Awards will be given in the following seven nursing patient safety award categories:
- Leadership
- Teamwork
- Evidence-Based Practice
- Communication
- Learning, Education and Training
- Just Culture
- Patient-Centered
A grand prize winner will be selected from the individual category winners. Nurses may submit one or more applications in a single award category or for multiple award categories.
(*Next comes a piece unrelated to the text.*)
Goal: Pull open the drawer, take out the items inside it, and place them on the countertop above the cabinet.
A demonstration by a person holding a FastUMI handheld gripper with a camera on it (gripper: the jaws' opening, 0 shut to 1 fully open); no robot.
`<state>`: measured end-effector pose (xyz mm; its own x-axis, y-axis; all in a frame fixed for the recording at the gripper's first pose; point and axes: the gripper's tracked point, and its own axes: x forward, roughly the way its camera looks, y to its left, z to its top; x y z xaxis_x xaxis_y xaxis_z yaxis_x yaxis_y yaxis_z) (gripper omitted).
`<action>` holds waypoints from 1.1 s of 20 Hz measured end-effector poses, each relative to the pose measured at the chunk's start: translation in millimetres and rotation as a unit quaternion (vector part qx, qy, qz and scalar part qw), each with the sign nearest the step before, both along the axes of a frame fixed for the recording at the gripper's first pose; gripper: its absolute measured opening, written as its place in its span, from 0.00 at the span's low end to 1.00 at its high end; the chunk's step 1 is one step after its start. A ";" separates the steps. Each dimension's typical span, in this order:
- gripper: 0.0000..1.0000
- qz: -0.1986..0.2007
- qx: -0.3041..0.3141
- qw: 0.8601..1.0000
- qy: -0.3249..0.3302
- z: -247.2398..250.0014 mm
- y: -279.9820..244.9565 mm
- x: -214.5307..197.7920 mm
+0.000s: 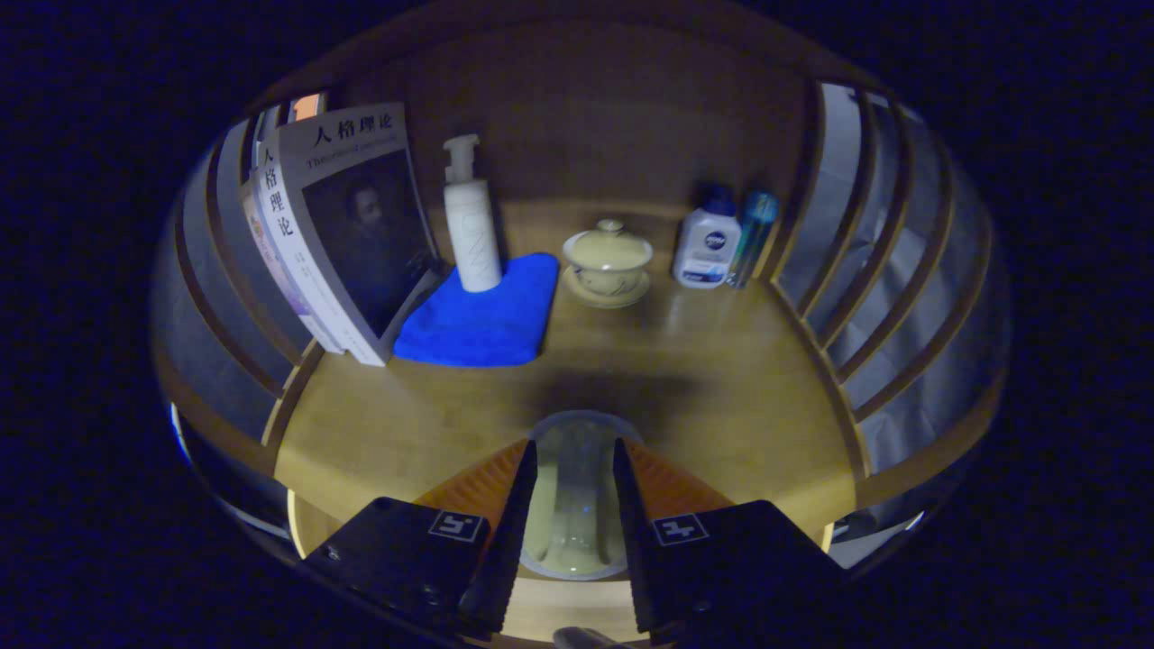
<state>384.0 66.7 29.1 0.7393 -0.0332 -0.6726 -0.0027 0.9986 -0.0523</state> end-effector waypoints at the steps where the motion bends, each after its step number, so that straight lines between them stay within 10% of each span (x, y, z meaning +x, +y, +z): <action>1: 0.53 -0.001 0.005 1.000 -0.016 5.7 2.6 -2.2; 12: 0.65 0.061 -0.008 0.984 -0.168 54.3 21.5 -79.6; 17: 1.00 0.075 -0.003 0.967 -0.243 70.0 29.3 -148.1; 22: 1.00 0.070 -0.002 0.950 -0.305 64.0 20.8 -213.5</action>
Examples of safety projects led by nurses may include innovative approaches that address nurse-sensitive indicators such as the following: fall prevention, central line-associated blood stream infections, catheter-associated urinary tract infections, vaccination programs, hand-washing, congestive heart failure, community-acquired pneumonia, stroke measures, asthma education for pediatrics, surgical care improvement/surgical infection prevention (SCIP), venous thromboembolism and/or others.
Category Descriptions
Leadership
Leaders acknowledge the healthcare environment is a high-risk environment and seek to align vision/mission, staff competency, and fiscal and human resources from the boardroom to the frontline (Sammer et al., 2010).
Properties:
- Accountability
- Change management
- Commitment
- Executive rounds
- Governance
- Open relationships
- Physician engagement
- Priority
- Resources
- Role model
- Support
- Vigilance
- Visibility
- Vision/mission (Sammer et al., 2010)
Teamwork
A spirit of collegiality, collaboration and cooperation exists among executives, staff and independent practitioners. Relationships are open, safe, respectful and flexible (Sammer et al., 2010).
Properties:
- Alignment
- Deference to expertise wherever found
- Flattened hierarchy
- Multidisciplinary/mutigenerational
- Mutual respect
- Psychological safety
- Readiness to adapt/flexibility
- Supportive
- Watch each other’s back (Sammer et al., 2010)
Evidence-Based Practice
Patient care practices are based on evidence. Standardization to reduce variation occurs at every opportunity. Processes are designed to achieve high reliability (Sammer et al., 2010).
Properties:
- Best practices
- High reliability/zero defects
- Outcomes-driven
- Science of safety
- Standardization, protocols, checklists and guidelines
- Technology/automation (Sammer et al., 2010)
Communication
Nurses are patient advocates. It is their voice and actions that help to protect, prevent and promote safety for patients. Communication can be further defined as "An environment exists where an individual staff member, no matter what his or her job description, has the right and the responsibility to speak up on behalf of a patient" (Sammer et al, 2010).
Properties:
- Assertiveness and speaking up on behalf of the patient
- Using a bottom-up approach
- Clarity
- Hand-offs
- Linkages between executives and front line/resolution/feedback
- Safety briefings/debriefings
- Structured techniques: SBAR, timeout and read-back
- Transparency (Sammer et al., 2010)
Learning, Education and Training
The hospital learns from its mistakes and seeks new opportunities for performance improvement. Learning is valued among all staff, including the medical staff (Sammer et al., 2010).
Properties:
- Awareness/informed
- Celebrate success/rewards
- Data-driven
- Education/training, including physicians
- Learn from mistakes/evaluation
- Monitor/benchmark
- Performance improvement
- Proactive
- Root-cause analyses
- Share lessons learned (Sammer et al., 2010)
Just Culture
A culture that recognizes errors as system failures rather than individual failures and, at the same time, does not shrink from holding individuals accountable for their actions (Sammer et al, 2010). The role of the nurse in changing the safety culture of a nursing unit can be challenging and yet very rewarding. A culture of safety makes the difference of harm or no harm to patients, families and fellow employees.
Properties:
- Blame-free
- Disclosure
- Non-punitive reporting
- No at-risk behaviors
- Systems—not individuals
- Trust (Sammer et al., 2010)
Patient-Centered
Patient care is centered on the patient and family. The patient is not only an active participant in his own care, but also acts as a liaison between the hospital and the community (Sammer et al., 2010).
Properties:
- Community/grassroots involvement
- Compassion/caring
- Empowered patients/families
- Exemplary patient experiences
- Focus on patient
- Formal participation in care
- Health promotion
- Informed patients/families
- Patient stories (Sammer et al., 2010)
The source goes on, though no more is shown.